ACTIVITY: What lines of the data below include the word "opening"? Report them by copying each.

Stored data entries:
###

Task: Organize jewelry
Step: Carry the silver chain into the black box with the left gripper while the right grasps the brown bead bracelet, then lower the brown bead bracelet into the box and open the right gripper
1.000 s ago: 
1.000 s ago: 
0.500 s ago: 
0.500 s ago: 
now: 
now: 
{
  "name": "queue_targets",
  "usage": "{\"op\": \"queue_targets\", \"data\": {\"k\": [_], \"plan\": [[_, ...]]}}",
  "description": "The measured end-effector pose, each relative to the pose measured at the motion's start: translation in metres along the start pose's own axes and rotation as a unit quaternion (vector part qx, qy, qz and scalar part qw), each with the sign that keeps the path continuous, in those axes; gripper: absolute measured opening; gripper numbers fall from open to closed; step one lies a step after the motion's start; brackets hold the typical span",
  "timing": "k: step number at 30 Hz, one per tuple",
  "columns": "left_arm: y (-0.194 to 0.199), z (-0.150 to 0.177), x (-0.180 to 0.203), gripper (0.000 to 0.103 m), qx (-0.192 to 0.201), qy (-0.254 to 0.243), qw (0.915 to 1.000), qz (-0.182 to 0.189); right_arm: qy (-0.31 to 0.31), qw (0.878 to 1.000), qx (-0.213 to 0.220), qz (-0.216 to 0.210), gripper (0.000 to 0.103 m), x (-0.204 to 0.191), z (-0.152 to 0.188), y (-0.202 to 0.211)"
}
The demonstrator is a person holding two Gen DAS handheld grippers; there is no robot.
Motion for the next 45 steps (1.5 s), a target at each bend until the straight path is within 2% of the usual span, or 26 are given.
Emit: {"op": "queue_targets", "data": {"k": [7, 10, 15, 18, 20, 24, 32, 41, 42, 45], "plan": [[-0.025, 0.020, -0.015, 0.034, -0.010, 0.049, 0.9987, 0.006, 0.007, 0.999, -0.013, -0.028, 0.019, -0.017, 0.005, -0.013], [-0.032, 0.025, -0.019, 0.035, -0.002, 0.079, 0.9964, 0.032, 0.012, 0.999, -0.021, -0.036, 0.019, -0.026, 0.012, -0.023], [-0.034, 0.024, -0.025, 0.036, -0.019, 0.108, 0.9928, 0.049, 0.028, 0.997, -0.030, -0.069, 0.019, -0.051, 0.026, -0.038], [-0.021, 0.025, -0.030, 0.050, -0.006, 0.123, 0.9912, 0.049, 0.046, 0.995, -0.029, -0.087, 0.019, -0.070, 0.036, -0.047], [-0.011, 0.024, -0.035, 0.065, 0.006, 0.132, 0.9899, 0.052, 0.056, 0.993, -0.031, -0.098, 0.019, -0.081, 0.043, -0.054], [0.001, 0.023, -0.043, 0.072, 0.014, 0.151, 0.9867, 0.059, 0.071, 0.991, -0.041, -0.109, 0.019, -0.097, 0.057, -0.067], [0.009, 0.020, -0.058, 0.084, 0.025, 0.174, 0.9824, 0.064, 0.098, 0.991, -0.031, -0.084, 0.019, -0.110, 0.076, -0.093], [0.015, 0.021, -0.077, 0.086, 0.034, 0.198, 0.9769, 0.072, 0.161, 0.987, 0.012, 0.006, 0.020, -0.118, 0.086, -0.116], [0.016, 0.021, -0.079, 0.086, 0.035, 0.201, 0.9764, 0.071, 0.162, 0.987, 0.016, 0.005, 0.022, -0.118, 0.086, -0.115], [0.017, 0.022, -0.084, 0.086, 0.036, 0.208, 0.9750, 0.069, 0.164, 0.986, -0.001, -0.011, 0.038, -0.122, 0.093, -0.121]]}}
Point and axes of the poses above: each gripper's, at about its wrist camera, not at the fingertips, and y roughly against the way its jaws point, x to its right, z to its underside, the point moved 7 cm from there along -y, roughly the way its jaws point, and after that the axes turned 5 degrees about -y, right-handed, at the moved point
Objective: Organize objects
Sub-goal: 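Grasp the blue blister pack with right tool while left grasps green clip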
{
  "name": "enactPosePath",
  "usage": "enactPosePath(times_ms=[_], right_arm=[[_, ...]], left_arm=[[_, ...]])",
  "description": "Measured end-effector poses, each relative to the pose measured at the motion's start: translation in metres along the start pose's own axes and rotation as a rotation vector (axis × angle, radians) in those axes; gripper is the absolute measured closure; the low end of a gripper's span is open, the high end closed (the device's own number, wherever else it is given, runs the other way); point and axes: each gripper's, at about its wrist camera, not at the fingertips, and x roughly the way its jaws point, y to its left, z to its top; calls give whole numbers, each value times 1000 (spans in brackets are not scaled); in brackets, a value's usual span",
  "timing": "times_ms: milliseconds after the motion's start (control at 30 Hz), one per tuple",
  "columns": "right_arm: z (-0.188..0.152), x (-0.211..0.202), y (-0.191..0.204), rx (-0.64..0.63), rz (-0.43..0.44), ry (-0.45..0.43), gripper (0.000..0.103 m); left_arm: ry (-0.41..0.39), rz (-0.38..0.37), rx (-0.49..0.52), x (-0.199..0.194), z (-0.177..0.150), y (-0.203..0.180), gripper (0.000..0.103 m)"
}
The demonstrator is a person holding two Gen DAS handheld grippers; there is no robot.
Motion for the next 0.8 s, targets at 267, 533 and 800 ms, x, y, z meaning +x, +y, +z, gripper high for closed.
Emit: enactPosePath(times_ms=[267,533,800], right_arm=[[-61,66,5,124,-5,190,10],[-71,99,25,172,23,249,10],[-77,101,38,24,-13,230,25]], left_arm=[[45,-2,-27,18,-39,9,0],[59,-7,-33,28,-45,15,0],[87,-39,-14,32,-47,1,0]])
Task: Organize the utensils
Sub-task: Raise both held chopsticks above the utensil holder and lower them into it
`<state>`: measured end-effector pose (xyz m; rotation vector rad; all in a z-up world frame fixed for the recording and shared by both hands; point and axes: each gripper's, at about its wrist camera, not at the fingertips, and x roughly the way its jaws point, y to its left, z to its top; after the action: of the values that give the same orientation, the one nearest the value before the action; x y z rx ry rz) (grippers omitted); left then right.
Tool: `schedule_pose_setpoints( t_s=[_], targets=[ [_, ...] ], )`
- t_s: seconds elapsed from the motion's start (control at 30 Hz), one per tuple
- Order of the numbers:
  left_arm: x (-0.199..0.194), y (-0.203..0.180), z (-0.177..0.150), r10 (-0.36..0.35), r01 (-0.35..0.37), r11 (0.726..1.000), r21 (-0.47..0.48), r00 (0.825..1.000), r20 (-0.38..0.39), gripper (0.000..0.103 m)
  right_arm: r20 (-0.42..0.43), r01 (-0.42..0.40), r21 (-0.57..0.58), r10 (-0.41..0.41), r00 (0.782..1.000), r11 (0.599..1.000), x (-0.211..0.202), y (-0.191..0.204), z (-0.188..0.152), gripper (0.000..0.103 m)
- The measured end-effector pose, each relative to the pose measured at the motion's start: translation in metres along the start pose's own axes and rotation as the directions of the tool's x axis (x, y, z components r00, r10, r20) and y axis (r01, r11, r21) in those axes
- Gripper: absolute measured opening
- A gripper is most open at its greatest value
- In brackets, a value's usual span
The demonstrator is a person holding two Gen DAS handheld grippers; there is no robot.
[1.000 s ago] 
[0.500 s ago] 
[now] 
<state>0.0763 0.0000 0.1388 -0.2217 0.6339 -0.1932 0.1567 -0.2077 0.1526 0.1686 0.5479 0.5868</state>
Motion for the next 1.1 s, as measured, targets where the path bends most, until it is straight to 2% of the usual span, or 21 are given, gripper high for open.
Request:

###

SOLUTION FOR THIS PROBLEM:
  "description": "The measured end-effector pose, each relative to the pose measured at the motion's start: translation in metres along the start pose's own axes and rotation as a unit quaternion (vector part qx, qy, qz and scalar part qw), each with the sign that keeps the path continuous, in those axes; gripper: absolute measured opening; gripper numbers fall from open to closed; step one lies a step after the motion's start; brackets hold the typical span",
- Gripper: absolute measured opening

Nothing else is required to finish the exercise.